1. Explain how (and identify where in your code) you extracted HOG features from the training images.

I began by reading in all of the vehicle and non-vehicle images from the dataset folders. This step can be found in the second cell of the Jupyter notebook. Images of the two classes can be seen below.

alt text

I then tested various color spaces and the use of different 'skimage.hog()' parameters for 'orientations', 'pixels_per_cell', and 'cells_per_block'. Random images of each of the two classes were selected with their HOG features plotted in order to visualize the data.

All channels of the 'YUV' space were used and HOG parameters with orientations=6, pixels_per_cell=(8, 8) and cells_per_block=(2, 2) implemented. Here is an example of images plotted for both cars and non-cars using the selected parameters. The extraction of hog features is performed by the 'get_hog_features()' function in cell 3 of the Jupyter notebook.

alt text

2. Explain how you settled on your final choice of HOG parameters.

Parameters were first selected in order to produce an image pipeline that resulted in reasonable results. Originally, parameters of 9, (8,8), and (2,2) were used for the orientations, pixels_per_cell, and cells_per_block respectively. In order to reduce the runtime of the classifier, the orientations were reduced from 9 to 6 since it did not result in a large drop in classifier accuracy. The YUV colour space was used with all channels since it yielded a very good validation accuracy with this dataset (> 98%). The space and colour features were also included for use in the classifier since they did not take significantly longer to execute and resulted in slightly better validation accuracy. The parameters were mostly trained through intuition and a trial and error approach.

3. Describe how (and identify where in your code) you trained a classifier using your selected HOG features (and color features if you used them).

For this project, a linear SVM was trained since it was easy to implement using SKLearn, fast to train and predict, and resulted in a very good validation accuracy for this dataset.
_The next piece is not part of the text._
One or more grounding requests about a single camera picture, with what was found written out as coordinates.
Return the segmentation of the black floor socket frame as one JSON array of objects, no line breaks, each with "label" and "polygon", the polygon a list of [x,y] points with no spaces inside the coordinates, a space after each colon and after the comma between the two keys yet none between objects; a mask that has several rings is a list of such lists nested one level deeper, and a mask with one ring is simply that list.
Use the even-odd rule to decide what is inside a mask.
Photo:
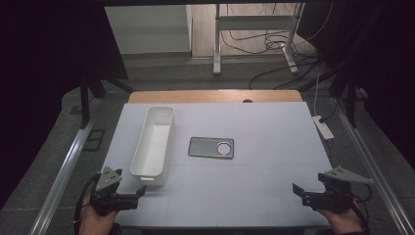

Only the included dataset with no data augmentation was used since it was sufficient to achieve a good quality result. The classifier was trained using the 'train_classifier()' function in cell 4 of the Jupyter notebook. This function begins by extracting the features from both the car and not-car datasets using the 'extract_features()' function. 'extract_features()' converts the image to the YUV colour space, and extracts the spatial features, colour features (using a histogram of colours), and finally the HOG features using the parameters mentioned previously. The features were appended together and normalized using SKLearn's StandardScaler function to ensure that all of the features were on the same scale. The features and labels were split into train and test sets using a 80/20 train/test split. SKLearn's linear SVM classifier was then used with no hyperparameter tuning to fit the model with a 0.9859 validation accuracy.

Sliding Window Search

1. Describe how (and identify where in your code) you implemented a sliding window search. How did you decide what scales to search and how much to overlap windows?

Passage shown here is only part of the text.